Work to complete: Among the lines below, list those containing the string "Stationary".
(Data section begins)
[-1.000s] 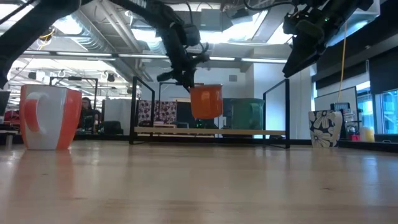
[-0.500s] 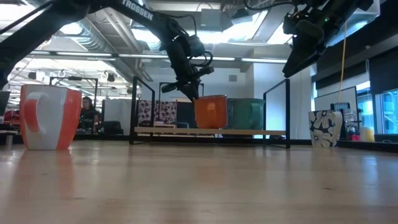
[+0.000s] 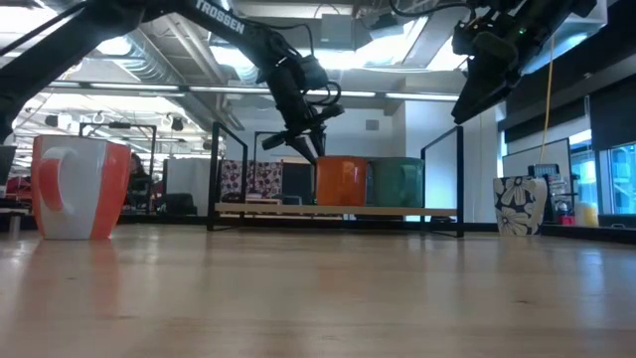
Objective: Place coffee mugs
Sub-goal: Put the orange mug on the shelf, then put the top white patterned mug on the shelf
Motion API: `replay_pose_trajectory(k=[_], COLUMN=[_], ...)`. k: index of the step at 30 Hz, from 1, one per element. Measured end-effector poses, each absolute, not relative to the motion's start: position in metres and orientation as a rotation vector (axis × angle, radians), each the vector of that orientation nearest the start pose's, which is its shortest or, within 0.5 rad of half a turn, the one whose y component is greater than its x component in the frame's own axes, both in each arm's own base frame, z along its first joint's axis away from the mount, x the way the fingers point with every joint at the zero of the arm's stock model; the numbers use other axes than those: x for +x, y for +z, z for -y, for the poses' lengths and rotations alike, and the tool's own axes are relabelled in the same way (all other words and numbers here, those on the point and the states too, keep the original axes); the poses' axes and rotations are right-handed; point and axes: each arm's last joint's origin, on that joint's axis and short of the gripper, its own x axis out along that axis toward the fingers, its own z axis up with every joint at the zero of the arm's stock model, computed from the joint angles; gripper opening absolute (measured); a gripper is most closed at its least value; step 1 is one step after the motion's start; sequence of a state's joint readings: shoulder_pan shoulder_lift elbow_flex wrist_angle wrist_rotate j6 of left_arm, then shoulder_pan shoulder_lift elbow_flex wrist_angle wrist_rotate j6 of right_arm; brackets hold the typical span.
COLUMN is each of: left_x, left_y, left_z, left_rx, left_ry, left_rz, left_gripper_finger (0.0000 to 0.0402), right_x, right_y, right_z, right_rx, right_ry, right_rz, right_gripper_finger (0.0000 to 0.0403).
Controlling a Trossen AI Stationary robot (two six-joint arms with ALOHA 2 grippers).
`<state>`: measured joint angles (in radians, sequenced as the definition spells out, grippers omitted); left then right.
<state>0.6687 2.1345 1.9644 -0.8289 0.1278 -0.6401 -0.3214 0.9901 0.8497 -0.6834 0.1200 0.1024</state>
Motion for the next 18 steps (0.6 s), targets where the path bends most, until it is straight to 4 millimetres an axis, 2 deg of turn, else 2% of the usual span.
replay_pose_trajectory(k=[7, 11, 14, 18], left_x=[0.368, 0.365, 0.361, 0.353], left_y=[0.264, 0.272, 0.295, 0.332], left_z=[-0.286, -0.284, -0.28, -0.264], left_rx=[-0.962, -0.926, -0.869, -0.751], left_ry=[0.792, 0.775, 0.742, 0.682], left_rz=[-0.746, -0.745, -0.707, -0.65], left_gripper_finger=[0.0089, 0.0088, 0.0088, 0.0088], right_x=[0.181, 0.181, 0.181, 0.181], right_y=[0.279, 0.279, 0.279, 0.279], right_z=[0.064, 0.064, 0.064, 0.064], right_rx=[0.176, 0.176, 0.176, 0.175], right_ry=[-0.457, -0.457, -0.456, -0.456], right_rz=[-0.805, -0.805, -0.805, -0.805], right_gripper_finger=[0.0214, 0.0214, 0.0214, 0.0214])
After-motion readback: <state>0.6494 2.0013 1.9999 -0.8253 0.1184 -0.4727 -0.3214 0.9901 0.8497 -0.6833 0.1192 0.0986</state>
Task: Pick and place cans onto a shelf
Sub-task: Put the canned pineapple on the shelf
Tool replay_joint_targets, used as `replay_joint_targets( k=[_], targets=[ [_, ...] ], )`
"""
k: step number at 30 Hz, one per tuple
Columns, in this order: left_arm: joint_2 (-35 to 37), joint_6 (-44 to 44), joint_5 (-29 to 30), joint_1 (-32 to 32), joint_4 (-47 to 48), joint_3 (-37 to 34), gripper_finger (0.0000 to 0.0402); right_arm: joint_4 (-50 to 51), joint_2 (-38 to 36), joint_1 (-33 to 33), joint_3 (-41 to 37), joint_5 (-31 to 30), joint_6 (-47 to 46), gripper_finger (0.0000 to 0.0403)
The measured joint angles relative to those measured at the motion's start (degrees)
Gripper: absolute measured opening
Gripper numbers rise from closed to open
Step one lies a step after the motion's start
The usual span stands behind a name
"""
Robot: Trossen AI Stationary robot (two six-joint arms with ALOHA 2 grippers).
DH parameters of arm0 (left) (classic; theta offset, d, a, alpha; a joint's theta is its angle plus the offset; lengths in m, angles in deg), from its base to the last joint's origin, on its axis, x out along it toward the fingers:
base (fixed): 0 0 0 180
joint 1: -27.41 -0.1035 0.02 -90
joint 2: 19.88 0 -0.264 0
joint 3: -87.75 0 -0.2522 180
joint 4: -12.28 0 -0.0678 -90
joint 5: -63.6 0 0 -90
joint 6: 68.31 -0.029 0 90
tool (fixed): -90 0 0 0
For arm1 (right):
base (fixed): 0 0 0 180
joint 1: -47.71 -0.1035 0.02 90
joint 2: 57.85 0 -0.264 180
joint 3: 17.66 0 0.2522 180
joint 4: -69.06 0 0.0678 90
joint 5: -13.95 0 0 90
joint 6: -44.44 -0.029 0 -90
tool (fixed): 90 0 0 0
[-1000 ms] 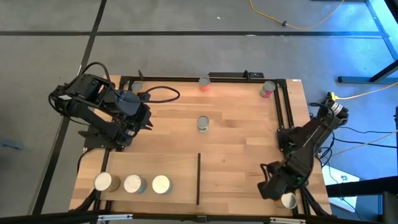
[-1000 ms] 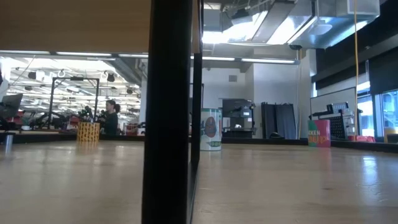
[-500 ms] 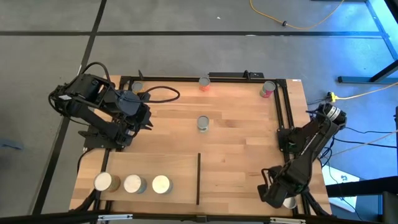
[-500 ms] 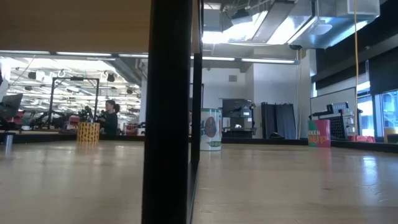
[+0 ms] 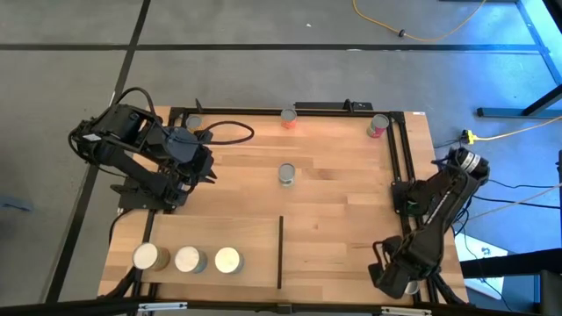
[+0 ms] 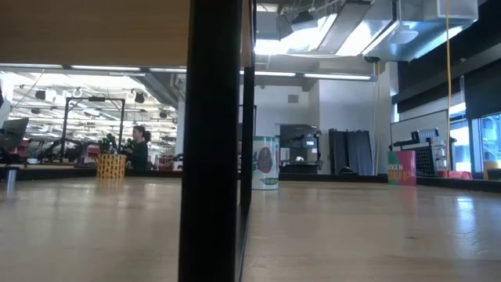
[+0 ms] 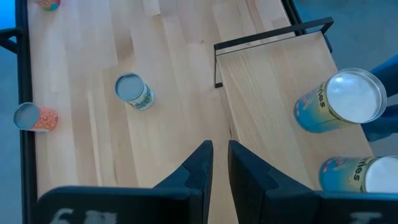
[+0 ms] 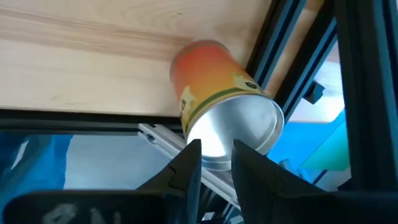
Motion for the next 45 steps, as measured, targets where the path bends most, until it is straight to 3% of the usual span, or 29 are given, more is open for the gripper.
replay_joint_targets(
  k=[19, 22, 27, 37, 45],
  targets=[
    [0.0, -0.11, 2.43, 0.0, -0.2, 0.0, 0.0042, -3.7, 6.11, -0.54, 0.26, 0.29, 1.17, 0.0088],
    [0.0, -0.09, 2.44, 0.0, -0.25, 0.0, 0.0042, -3.86, 6.32, -0.59, 0.26, 0.73, 1.47, 0.0071],
    [0.0, -0.07, 2.43, 0.0, -0.33, 0.0, 0.0042, -3.9, 6.35, -0.66, 0.24, 0.87, 2.28, 0.0011],
    [0.0, -0.04, 2.43, 0.0, -0.59, 0.0, 0.0042, -3.58, 6.34, -0.7, 0.25, 0.25, 6.52, 0.0002],
    [0.0, -0.04, 2.38, 0.0, -0.59, 0.0, 0.0042, -1.78, 6.35, 2.27, 3.41, -1.95, 15.6, 0.0001]
  ],
)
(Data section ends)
Answer below:
Controlling a Trossen AI Stationary robot (two six-joint arms with ALOHA 2 grippers).
Robot: Trossen AI Stationary robot (two six-joint arms with ALOHA 2 grippers).

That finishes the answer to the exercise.